### Assignment
Please return the lines below verbatim, beginning at the one that has "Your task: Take" and stopping after the one that has "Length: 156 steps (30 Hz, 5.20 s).", and add no other lines.

____

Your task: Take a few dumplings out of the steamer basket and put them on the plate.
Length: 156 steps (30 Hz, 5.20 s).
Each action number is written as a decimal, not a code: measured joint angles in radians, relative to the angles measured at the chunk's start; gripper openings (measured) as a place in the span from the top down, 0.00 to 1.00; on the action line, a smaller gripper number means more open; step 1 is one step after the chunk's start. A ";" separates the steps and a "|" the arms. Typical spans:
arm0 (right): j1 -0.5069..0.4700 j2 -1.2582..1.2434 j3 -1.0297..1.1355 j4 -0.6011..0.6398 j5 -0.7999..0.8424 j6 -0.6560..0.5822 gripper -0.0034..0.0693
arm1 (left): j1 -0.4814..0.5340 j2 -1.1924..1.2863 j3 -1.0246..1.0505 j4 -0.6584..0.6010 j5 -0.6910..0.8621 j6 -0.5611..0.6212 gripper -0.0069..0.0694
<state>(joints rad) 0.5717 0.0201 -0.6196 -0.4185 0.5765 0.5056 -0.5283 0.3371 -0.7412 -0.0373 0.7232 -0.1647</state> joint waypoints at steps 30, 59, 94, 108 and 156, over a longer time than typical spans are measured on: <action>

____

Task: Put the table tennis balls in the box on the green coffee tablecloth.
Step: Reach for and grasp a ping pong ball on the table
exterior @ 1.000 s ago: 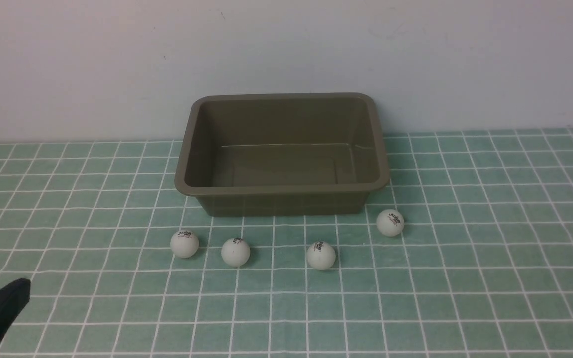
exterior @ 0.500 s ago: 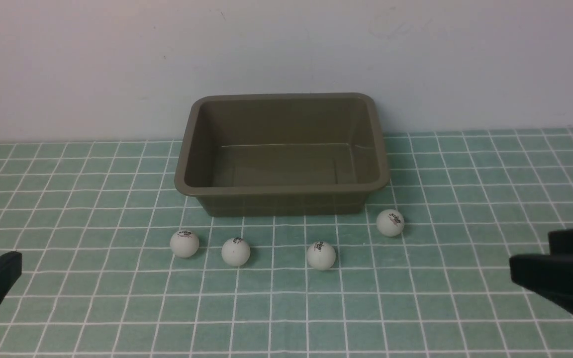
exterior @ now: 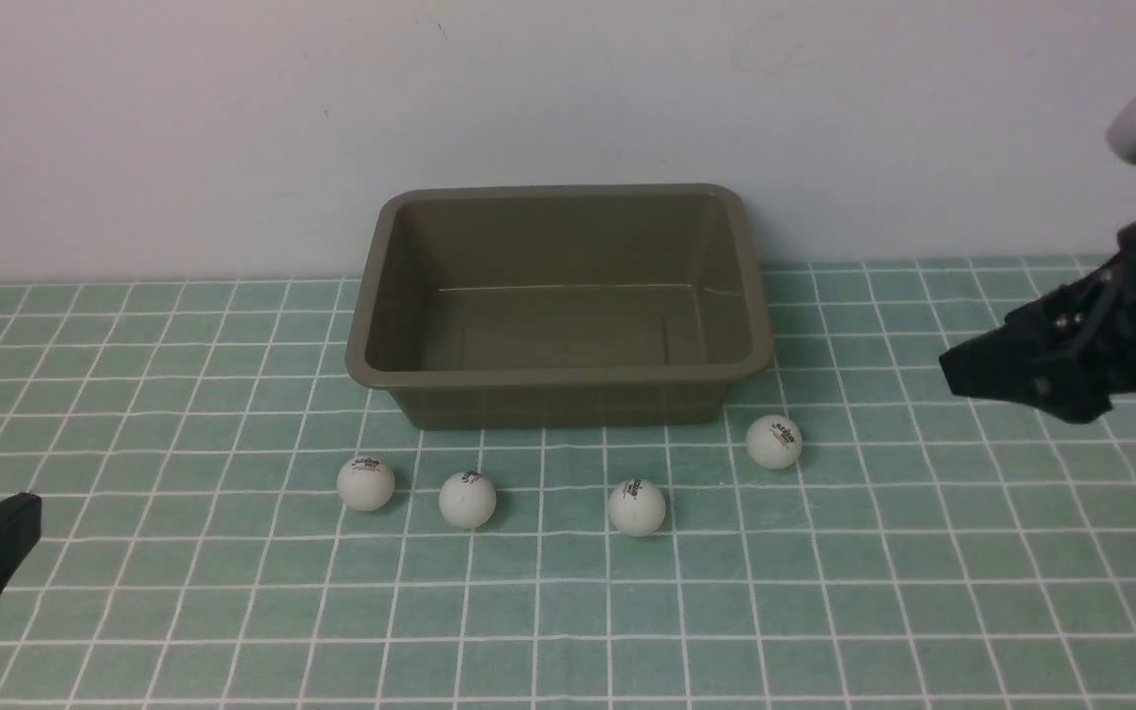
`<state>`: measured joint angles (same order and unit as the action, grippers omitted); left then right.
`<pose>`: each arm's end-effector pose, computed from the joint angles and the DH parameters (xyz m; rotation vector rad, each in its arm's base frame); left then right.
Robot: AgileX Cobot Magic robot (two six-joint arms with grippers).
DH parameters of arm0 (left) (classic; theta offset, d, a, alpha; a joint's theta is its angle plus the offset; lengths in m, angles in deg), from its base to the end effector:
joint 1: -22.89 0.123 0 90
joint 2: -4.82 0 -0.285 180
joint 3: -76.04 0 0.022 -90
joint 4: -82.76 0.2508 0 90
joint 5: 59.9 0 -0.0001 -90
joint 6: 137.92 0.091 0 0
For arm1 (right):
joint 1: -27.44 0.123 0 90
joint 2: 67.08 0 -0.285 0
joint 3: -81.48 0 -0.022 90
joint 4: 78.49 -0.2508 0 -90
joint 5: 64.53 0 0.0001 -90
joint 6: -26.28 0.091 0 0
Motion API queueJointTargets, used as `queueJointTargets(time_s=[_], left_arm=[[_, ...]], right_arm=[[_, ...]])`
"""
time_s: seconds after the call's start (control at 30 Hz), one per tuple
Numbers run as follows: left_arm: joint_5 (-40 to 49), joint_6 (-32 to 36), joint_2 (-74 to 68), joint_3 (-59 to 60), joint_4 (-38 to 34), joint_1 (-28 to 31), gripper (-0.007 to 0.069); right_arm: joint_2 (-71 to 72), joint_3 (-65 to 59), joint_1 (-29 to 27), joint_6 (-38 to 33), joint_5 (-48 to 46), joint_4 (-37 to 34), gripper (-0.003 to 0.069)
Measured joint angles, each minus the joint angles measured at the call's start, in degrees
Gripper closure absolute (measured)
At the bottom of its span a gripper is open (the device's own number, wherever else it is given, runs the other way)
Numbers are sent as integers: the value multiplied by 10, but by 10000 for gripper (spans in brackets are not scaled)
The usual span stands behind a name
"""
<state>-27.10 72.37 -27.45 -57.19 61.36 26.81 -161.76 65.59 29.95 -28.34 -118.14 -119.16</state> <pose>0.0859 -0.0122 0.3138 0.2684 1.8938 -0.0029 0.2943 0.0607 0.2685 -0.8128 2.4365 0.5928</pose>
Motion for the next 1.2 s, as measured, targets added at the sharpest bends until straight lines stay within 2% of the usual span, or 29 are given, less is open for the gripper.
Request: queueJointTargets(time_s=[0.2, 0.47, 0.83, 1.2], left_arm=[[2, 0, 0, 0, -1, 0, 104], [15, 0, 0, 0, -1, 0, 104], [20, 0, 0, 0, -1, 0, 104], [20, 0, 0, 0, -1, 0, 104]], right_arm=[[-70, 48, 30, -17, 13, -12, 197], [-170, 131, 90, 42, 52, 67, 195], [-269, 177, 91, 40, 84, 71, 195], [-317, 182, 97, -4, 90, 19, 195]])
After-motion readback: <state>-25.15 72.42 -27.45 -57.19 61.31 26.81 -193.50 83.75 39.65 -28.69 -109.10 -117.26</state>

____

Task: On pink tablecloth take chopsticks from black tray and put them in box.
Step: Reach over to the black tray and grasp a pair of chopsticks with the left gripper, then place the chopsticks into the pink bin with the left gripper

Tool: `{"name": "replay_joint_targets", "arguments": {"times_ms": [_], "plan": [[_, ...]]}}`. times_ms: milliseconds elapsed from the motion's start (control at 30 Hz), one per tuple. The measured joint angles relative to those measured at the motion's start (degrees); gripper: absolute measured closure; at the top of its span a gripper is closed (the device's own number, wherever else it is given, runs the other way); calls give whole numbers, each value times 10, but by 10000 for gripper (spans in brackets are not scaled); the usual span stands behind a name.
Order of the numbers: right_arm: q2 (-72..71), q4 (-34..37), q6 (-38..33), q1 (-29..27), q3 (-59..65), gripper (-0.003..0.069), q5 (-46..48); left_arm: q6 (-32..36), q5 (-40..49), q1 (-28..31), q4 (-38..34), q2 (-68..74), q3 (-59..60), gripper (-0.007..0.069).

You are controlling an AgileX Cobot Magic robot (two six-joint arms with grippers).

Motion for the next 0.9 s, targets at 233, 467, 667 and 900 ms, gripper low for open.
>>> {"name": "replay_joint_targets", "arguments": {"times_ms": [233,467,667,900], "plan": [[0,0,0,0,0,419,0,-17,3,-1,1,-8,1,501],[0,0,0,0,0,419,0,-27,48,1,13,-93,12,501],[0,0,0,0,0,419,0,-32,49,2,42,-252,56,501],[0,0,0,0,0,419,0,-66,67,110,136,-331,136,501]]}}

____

### Response to the task
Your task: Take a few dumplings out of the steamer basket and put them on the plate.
Length: 156 steps (30 Hz, 5.20 s).

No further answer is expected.